Efek pada tubuh E202

E202 adalah garam kalium dari asam sorbat. Asam organik ini terkandung dalam sari abu gunung, dan pertama kali diisolasi darinya pada bulan Agustus Hoffmann pada tahun 1859, kebetulan, namanya diberikan untuk menghormati nama Latin dari genus Rowan - Sorbus. Asam sorbat sintetis pertama disintesis pada tahun 1900 oleh Oscar Döbner. Garam asam ini diperoleh dari interaksinya dengan alkali. Senyawa yang diperoleh disebut sorbat. Sorbat potasium, kalsium dan natrium, serta asam itu sendiri, digunakan sebagai pengawet dalam industri makanan, kosmetik dan farmakologi, karena Zat ini dapat menekan pertumbuhan jamur dan jamur ragi, serta beberapa bakteri.


Di mana e202 terkandung?

Ini adalah pengawet yang sangat umum. Ini digunakan dalam persiapan produk makanan seperti:

Juga, potassium sorbate digunakan dalam kosmetik untuk persiapan shampo, lotion, krim. Seringkali, potassium sorbate digunakan bersama dengan pengawet lainnya, sehingga zat yang jauh dari tidak berbahaya ini dapat ditambahkan ke produk dalam jumlah yang lebih kecil.

Apakah E202 berbahaya atau tidak?

Sebagai suplemen makanan E202 digunakan sejak pertengahan abad lalu, tetapi masih belum ada informasi yang meyakinkan tentang efek buruknya pada tubuh manusia. Selama seluruh periode penggunaan E202, satu-satunya manifestasi kerusakan yang disebabkan oleh suplemen ini adalah reaksi alergi, yang kadang terjadi ketika digunakan.

Namun, ada anggapan bahwa penggunaan pengawet apa pun bisa berbahaya.
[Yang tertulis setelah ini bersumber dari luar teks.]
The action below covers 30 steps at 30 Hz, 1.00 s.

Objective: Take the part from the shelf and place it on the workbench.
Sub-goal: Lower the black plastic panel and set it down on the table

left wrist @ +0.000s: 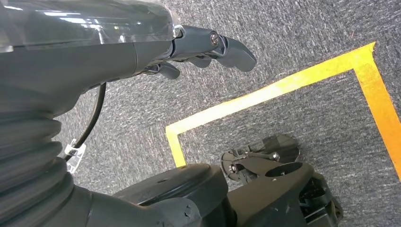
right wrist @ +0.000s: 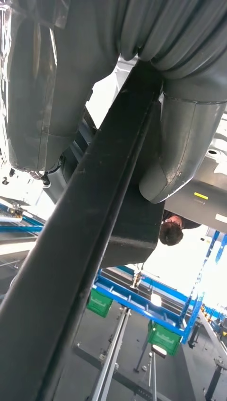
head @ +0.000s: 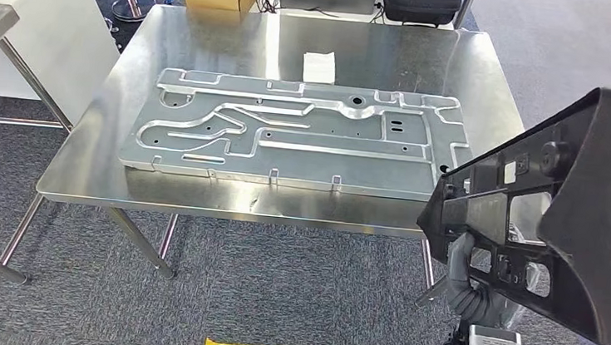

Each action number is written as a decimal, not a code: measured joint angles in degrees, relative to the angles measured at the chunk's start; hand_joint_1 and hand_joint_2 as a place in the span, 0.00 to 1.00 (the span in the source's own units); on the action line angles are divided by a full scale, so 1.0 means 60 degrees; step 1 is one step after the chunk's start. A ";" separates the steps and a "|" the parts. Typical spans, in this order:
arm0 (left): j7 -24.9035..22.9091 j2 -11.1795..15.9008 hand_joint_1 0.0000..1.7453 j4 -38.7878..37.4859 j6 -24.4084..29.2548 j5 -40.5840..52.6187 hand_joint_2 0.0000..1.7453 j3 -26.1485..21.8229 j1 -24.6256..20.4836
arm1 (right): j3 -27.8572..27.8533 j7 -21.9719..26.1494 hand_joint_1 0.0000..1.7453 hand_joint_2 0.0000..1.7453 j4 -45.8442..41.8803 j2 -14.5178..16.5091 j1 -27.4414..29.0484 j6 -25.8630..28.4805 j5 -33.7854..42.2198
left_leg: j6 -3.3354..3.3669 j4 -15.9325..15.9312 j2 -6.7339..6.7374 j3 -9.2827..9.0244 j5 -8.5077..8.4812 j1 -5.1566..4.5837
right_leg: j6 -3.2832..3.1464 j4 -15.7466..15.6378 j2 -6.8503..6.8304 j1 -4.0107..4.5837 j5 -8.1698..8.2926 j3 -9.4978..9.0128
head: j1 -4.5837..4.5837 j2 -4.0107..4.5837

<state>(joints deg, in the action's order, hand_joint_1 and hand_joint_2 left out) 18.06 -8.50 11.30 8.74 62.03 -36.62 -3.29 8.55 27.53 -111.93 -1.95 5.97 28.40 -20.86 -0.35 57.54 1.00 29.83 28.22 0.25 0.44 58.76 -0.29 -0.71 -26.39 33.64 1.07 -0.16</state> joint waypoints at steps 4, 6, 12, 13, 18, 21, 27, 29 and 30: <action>0.0009 0.0004 0.00 0.0000 0.0012 0.0035 1.00 -0.0027 0.0001 | 0.0004 -0.0040 1.00 1.00 0.0037 0.0000 -0.0009 0.0071 -0.0035 | 0.0000 0.0000 0.0000 0.0000 0.0000 0.0000 | 0.0000 0.0000 0.0000 0.0001 0.0000 0.0001 | 0.0000 -0.0001; 0.0008 0.0004 0.00 0.0000 0.0025 0.0067 1.00 -0.0027 0.0001 | 0.0004 -0.0049 1.00 1.00 0.0037 0.0000 0.0017 0.0135 -0.0039 | 0.0000 0.0000 0.0000 -0.0001 0.0000 0.0000 | 0.0000 0.0000 0.0000 0.0001 0.0000 0.0000 | 0.0001 -0.0001; -0.0016 0.0004 0.00 0.0000 0.0064 0.0118 1.00 -0.0027 0.0002 | 0.0004 -0.0057 1.00 1.00 0.0034 -0.0003 0.0178 0.0207 -0.0050 | 0.0000 0.0000 0.0000 -0.0001 0.0000 -0.0001 | 0.0000 0.0000 0.0001 0.0000 0.0000 0.0000 | 0.0000 0.0001; -0.0023 0.0004 0.00 0.0000 0.0068 0.0125 1.00 -0.0027 0.0002 | 0.0004 -0.0064 1.00 1.00 0.0034 -0.0005 0.0193 0.0236 -0.0098 | 0.0000 0.0000 0.0001 -0.0001 0.0000 0.0000 | 0.0000 0.0000 0.0001 0.0001 0.0000 0.0001 | 0.0000 0.0001; -0.0035 0.0004 0.00 0.0000 0.0085 0.0141 1.00 -0.0027 0.0001 | 0.0004 -0.0147 1.00 1.00 0.0034 -0.0024 0.0224 0.0414 -0.0562 | 0.0000 0.0001 0.0001 -0.0002 0.0000 0.0000 | 0.0000 0.0000 0.0002 0.0001 0.0000 0.0001 | 0.0000 0.0001; -0.0035 0.0004 0.00 0.0000 0.0087 0.0142 1.00 -0.0031 0.0002 | 0.0004 -0.0217 1.00 1.00 0.0034 -0.0064 0.0228 0.0518 -0.0871 | 0.0000 0.0001 0.0001 -0.0002 0.0000 0.0000 | 0.0000 0.0000 0.0002 0.0001 0.0000 0.0000 | 0.0000 0.0000; -0.0024 0.0004 0.00 0.0000 0.0086 0.0150 1.00 -0.0083 0.0002 | 0.0004 -0.0260 1.00 1.00 0.0034 -0.0145 0.0209 0.0602 -0.1296 | 0.0000 0.0001 0.0001 -0.0001 0.0000 0.0000 | 0.0000 0.0000 0.0001 0.0001 0.0000 -0.0001 | 0.0000 0.0000; -0.0014 0.0004 0.00 0.0000 0.0080 0.0158 1.00 -0.0099 0.0002 | 0.0005 -0.0224 1.00 1.00 0.0034 -0.0166 0.0207 0.0603 -0.1313 | 0.0000 0.0001 0.0001 -0.0001 0.0000 0.0000 | 0.0000 0.0000 0.0001 0.0000 0.0000 -0.0001 | 0.0000 0.0000; -0.0010 0.0004 0.00 0.0000 0.0076 0.0162 1.00 -0.0105 0.0002 | 0.0007 -0.0196 1.00 1.00 0.0034 -0.0176 0.0207 0.0603 -0.1317 | 0.0000 0.0000 0.0001 -0.0001 0.0000 0.0000 | 0.0000 0.0000 0.0001 0.0000 0.0000 -0.0001 | 0.0000 0.0000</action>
<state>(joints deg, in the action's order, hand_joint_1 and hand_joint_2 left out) 18.00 -8.48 11.30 9.20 63.00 -37.25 -3.28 8.59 26.35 -111.73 -3.00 7.21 32.02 -28.76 -0.35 57.54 1.00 29.82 28.22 0.24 0.44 58.76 -0.28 -0.70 -26.39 33.63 1.07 -0.16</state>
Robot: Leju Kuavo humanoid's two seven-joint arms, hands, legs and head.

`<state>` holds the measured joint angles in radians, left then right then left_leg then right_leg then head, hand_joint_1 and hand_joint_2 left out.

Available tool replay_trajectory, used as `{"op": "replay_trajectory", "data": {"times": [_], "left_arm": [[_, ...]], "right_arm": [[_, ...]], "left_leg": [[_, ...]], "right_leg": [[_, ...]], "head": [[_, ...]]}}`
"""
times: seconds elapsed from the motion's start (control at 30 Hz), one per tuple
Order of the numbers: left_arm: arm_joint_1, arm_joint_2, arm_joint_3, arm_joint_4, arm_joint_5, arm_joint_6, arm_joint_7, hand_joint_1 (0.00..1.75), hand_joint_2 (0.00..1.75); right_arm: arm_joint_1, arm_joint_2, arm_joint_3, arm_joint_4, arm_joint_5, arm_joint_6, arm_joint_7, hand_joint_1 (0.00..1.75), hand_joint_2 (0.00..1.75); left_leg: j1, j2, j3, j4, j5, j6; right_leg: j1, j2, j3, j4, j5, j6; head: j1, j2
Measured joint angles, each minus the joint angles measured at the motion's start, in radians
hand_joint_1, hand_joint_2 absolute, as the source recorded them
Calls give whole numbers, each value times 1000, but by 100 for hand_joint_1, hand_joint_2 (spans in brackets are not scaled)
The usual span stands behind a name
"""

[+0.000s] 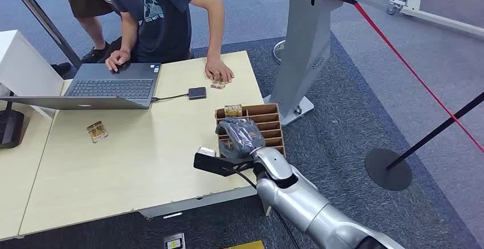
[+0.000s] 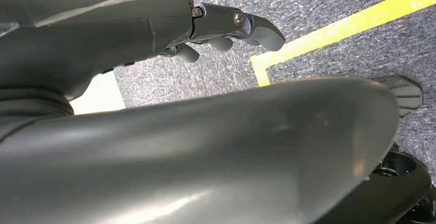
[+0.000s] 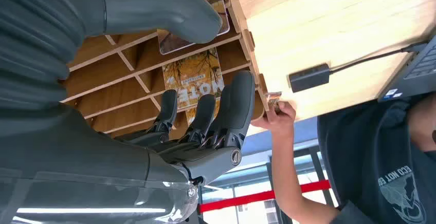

Setelah semua, bakteriostatik mereka (jangan biarkan bakteri berkembang biak) dan sifat antijamur didasarkan pada kenyataan bahwa pengawet melanggar proses metabolisme, menghambat sintesis protein dan menghancurkan selaput sel mikroorganisme protozoa ini. Tubuh manusia lebih rumit, tetapi zat yang mirip dengan E202 dapat memiliki dampak negatif terhadapnya. Oleh karena itu, pertanyaan apakah E202 berbahaya masih terbuka.

Berdasarkan pertimbangan ini, jumlah potasium sorbat dalam produk makanan sangat terbatas pada sejumlah perjanjian dan dokumen internasional. Rata-rata, isinya dalam makanan tidak boleh melebihi 0,2 g hingga 1,5 g per kilogram produk jadi.